The issue of proving ROI can be tricky. For 54% of CMOs we surveyed recently, the ability to tie marketing activities to business results was a key challenge when looking to achieve data-driven marketing. 

ddm barriers

This ability to connect tech investment to business outcomes is essential for marketers to justify tech budgets, and can become even more vital in periods when budgets are under pressure.

As Christine Bailey, Senior Director & Head of KYC Marketing, Europe & Africa, Moody’s Analytics, told LXA:

"With increasing pressure on marketing budgets, data is vital to ensure we are spending our money wisely. The best marketers are able to make a connection between marketing inputs and metrics that relate to reach (top of the funnel), response (middle of the funnel) and revenue (bottom of the funnel)."


Under-utilisation of technology is another issue cited, with utilisation rates falling from 58% in 2020 to 42% in 2022.  Essentially, this means that markers aren't necessarily using the features of the tech tools they have to their full extent. 

Under-utilisation may not be a problem, if the tool is delivering value. This is a question we asked Scott Brinker in a 2021 interview: 

"I think everyone would agree at this point the utilisation rate (of tech) is probably quite low. I don't think that's the right metric though. It doesn't matter how much functionality a particular piece of software has, what matters is that the functionality that I choose to use is effective for me and is getting me results.  

There's always some additional functionality that could be useful, and perhaps I should invest time in learning that. However, just because some piece of software has a feature, does that mean you should use it?  

I think the fact that some functionality in a particular tool goes unused by a particular company isn’t necessarily a bad thing as long as it's effective overall."

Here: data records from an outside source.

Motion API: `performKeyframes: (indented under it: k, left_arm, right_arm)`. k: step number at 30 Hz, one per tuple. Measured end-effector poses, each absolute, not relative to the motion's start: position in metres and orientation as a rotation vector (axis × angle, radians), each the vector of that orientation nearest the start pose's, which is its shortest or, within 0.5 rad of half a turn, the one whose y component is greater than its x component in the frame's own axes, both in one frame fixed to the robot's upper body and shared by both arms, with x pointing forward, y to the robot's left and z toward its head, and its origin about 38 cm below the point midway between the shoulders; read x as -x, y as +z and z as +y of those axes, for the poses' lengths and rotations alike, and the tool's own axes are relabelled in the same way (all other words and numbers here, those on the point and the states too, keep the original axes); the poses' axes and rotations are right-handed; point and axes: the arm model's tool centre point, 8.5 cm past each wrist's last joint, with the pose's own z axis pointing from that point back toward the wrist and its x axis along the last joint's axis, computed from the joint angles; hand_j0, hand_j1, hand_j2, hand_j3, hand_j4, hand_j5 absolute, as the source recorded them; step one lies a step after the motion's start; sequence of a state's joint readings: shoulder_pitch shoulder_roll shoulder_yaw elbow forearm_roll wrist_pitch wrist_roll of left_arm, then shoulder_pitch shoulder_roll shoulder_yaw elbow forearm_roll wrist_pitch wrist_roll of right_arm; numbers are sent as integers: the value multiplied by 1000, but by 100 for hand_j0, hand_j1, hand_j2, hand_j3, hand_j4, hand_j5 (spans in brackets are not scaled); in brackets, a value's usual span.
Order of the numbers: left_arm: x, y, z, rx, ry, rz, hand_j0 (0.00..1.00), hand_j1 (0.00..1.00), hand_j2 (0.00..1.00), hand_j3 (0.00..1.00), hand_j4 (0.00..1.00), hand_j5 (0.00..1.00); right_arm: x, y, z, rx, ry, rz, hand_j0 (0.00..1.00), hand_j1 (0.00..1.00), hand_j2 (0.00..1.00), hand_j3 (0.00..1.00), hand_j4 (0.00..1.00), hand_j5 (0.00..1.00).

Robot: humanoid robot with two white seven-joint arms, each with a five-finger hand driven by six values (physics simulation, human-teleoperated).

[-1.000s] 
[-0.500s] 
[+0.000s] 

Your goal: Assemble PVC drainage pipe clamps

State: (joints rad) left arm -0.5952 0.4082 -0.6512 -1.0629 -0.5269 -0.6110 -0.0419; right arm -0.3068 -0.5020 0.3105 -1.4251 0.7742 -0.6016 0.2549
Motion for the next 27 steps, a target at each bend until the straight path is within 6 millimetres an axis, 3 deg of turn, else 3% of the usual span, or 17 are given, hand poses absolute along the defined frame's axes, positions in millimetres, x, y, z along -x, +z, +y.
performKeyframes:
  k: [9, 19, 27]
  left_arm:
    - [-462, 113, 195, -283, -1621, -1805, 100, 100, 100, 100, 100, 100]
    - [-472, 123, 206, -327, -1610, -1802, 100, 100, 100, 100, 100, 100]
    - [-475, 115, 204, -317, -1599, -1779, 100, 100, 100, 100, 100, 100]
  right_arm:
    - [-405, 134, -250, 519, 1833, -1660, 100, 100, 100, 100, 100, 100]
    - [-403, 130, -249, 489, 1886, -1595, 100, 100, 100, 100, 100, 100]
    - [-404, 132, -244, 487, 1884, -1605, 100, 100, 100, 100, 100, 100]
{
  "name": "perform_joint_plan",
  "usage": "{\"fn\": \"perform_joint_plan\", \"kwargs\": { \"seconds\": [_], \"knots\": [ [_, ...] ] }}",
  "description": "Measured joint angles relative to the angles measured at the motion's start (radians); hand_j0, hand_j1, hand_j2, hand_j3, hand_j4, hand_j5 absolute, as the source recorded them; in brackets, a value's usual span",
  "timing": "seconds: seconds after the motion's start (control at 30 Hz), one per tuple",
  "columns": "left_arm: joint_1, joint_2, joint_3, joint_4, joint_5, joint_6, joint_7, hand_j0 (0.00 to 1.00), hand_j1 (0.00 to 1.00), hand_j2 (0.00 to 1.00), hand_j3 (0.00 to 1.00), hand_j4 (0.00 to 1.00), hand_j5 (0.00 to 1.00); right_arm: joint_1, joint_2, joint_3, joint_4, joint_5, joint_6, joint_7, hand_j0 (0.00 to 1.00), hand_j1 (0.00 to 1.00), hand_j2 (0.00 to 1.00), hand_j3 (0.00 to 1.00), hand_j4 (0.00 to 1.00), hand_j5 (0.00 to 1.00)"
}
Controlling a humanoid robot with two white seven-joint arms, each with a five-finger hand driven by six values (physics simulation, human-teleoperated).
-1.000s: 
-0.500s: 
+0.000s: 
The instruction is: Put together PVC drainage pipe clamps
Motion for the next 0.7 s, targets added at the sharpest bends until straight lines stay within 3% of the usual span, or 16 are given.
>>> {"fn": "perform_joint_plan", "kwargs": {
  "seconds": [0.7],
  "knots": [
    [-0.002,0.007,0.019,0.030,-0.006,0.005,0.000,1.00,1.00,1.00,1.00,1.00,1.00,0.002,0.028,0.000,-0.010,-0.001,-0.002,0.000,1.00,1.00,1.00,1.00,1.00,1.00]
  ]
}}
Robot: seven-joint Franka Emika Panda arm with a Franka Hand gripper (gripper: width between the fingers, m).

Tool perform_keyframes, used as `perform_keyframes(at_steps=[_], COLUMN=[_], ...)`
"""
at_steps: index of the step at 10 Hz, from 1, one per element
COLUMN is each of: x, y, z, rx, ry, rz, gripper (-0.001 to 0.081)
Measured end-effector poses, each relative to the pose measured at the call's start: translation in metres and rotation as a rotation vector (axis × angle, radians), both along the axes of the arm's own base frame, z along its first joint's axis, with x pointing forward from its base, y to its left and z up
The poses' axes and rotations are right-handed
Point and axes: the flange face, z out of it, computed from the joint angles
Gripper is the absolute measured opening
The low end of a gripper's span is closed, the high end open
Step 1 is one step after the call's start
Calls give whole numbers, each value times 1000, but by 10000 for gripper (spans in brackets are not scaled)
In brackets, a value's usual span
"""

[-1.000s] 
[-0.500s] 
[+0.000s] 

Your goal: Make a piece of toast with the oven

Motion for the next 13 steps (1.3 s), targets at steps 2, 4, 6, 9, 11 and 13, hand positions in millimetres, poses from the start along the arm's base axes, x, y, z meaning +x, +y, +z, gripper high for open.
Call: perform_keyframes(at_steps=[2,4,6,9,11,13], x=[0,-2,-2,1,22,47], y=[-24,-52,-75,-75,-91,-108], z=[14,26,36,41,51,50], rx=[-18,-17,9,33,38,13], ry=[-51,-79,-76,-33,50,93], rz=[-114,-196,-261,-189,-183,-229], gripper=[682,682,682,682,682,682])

Under-utilisation is often the nature of tech tools. For example, a digital commerce platform may come with analytics features or email marketing capabilities which are already present in other tools in the tech stack. If these extra features remain unused, it doesn't necessarily mean marketers aren't seeing value from the platform. 

However, if under-utilisation is a consequence of a lack of skills and knowledge, then this is an issue which may need to be addressed through training. 

It may also be that there are some unused features which may help marketers make the most of existing budgets, so it's important for marketing teams to audit their tech to assess the capabilities that currently exist. 

AI is a good example here. The growth of OpenAI and recent rapid advances have made this a go-to for marketers, but there are already plenty of AI capabilities in many marketing tech stacks. 

Auditing current tools, capabilities,  and utilisation can help marketers to identify features and functionality which match AI use cases. Training around marketing technology may also be needed to understand features and drive adoption. 

With budgets under greater pressure, CMOs can make their case more forcefully through the ability to prove ROI and impact on business revenue, while they can identify and unlock potential features by reviewing their current tech capabilities.